Both of these oases are quite nice - it's guaranteed that $F_S=W_S=P_S=F_E=W_E=P_E=1$.

Since he's in a hurry to get out of the desert, he wants to travel there in at most $H$ ($1 \leq H \leq 10^9$) hours.

However, he can only survive for up to $MF$ hours at a time without food, and up to $MW$ hours at a time without water ($1 \leq MF,MW \leq 4$). For example, if $MF=1$ and $MW=2$, then every single oasis he visits along the way must have food (as he would otherwise spend more than 1 hour without it), and he cannot visit 2 or more oases without water in a row.

Since Matt is a computer scientist, before actually going anywhere, he's interested in the number of different paths he can take that will get him from oasis $S$ to oasis $E$ alive in at most $H$ hours.

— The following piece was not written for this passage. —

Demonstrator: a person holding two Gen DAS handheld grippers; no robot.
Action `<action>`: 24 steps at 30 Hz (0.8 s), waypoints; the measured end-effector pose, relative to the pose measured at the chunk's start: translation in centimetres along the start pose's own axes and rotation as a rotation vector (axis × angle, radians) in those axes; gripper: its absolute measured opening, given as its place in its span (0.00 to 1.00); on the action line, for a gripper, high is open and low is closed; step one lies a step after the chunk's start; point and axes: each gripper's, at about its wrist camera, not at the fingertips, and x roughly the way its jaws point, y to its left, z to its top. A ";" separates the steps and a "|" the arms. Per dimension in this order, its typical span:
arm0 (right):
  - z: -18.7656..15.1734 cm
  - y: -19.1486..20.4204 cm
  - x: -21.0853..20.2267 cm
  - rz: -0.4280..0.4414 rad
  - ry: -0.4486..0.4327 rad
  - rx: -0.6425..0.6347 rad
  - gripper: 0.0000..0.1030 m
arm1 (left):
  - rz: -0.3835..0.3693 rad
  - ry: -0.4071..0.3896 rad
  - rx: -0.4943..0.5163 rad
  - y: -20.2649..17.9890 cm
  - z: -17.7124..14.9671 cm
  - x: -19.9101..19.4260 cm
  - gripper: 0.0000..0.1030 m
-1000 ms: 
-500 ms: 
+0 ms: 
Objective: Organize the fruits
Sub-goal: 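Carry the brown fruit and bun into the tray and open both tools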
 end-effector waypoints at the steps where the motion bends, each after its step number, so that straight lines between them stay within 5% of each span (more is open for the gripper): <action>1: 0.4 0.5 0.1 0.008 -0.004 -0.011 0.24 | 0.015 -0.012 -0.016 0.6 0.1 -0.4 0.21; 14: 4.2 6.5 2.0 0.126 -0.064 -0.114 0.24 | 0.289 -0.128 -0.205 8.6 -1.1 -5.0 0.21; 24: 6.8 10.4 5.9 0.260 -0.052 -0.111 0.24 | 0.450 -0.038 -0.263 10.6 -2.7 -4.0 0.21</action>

Note that there may be no such paths.

Being a computer scientist, he of course only cares about this number modulo ($10^9+7$).

### Input

Line $1$: 7 integers, $N$, $M$, $H$, $S$, $E$, $MF$, and $MW$

Next $N$ lines: 3 integers, $F_i$, $W_i$, and $P_i$, for $i = 1..N$

Next $M$ lines: 2 integers, $A_i$ and $B_i$, for $i = 1..M$

### Output

1 integer, the number of different valid paths, modulo ($10^9+7$)

### Example 1

Input:

3 3 3 1 2 1 4

1 1 1

1 1 1

0 1 0

1 2

2 3

1 3

Output:
2
Explanation:

The two possible paths, described in terms of oases visited, are $1 \rightarrow 2$ and $1 \rightarrow 2 \rightarrow 1 \rightarrow 2$. Matt can never go to oasis 3, as it doesn't contain food, which he can't survive without for more than 1 hour. The path $1 \rightarrow 2 \rightarrow 1 \rightarrow 2 \rightarrow 1 \rightarrow 2$ is not valid, as it would take 5 hours rather than at most 3.

Note that oasis 3 is the only oasis without a palm tree.

### Example 2

Input:

5 5 3 3 2 3 2

1 0 0

1 1 1

1 1 1

0 0 1

0 1 0

1 2

1 3

1 4

3 4

4 2

Output:
2
Explanation:

The two possible paths are $3 \rightarrow 1 \rightarrow 2$ and $3 \rightarrow 4 \rightarrow 2$.

This time, oases 1 and 5 are lacking in palm trees.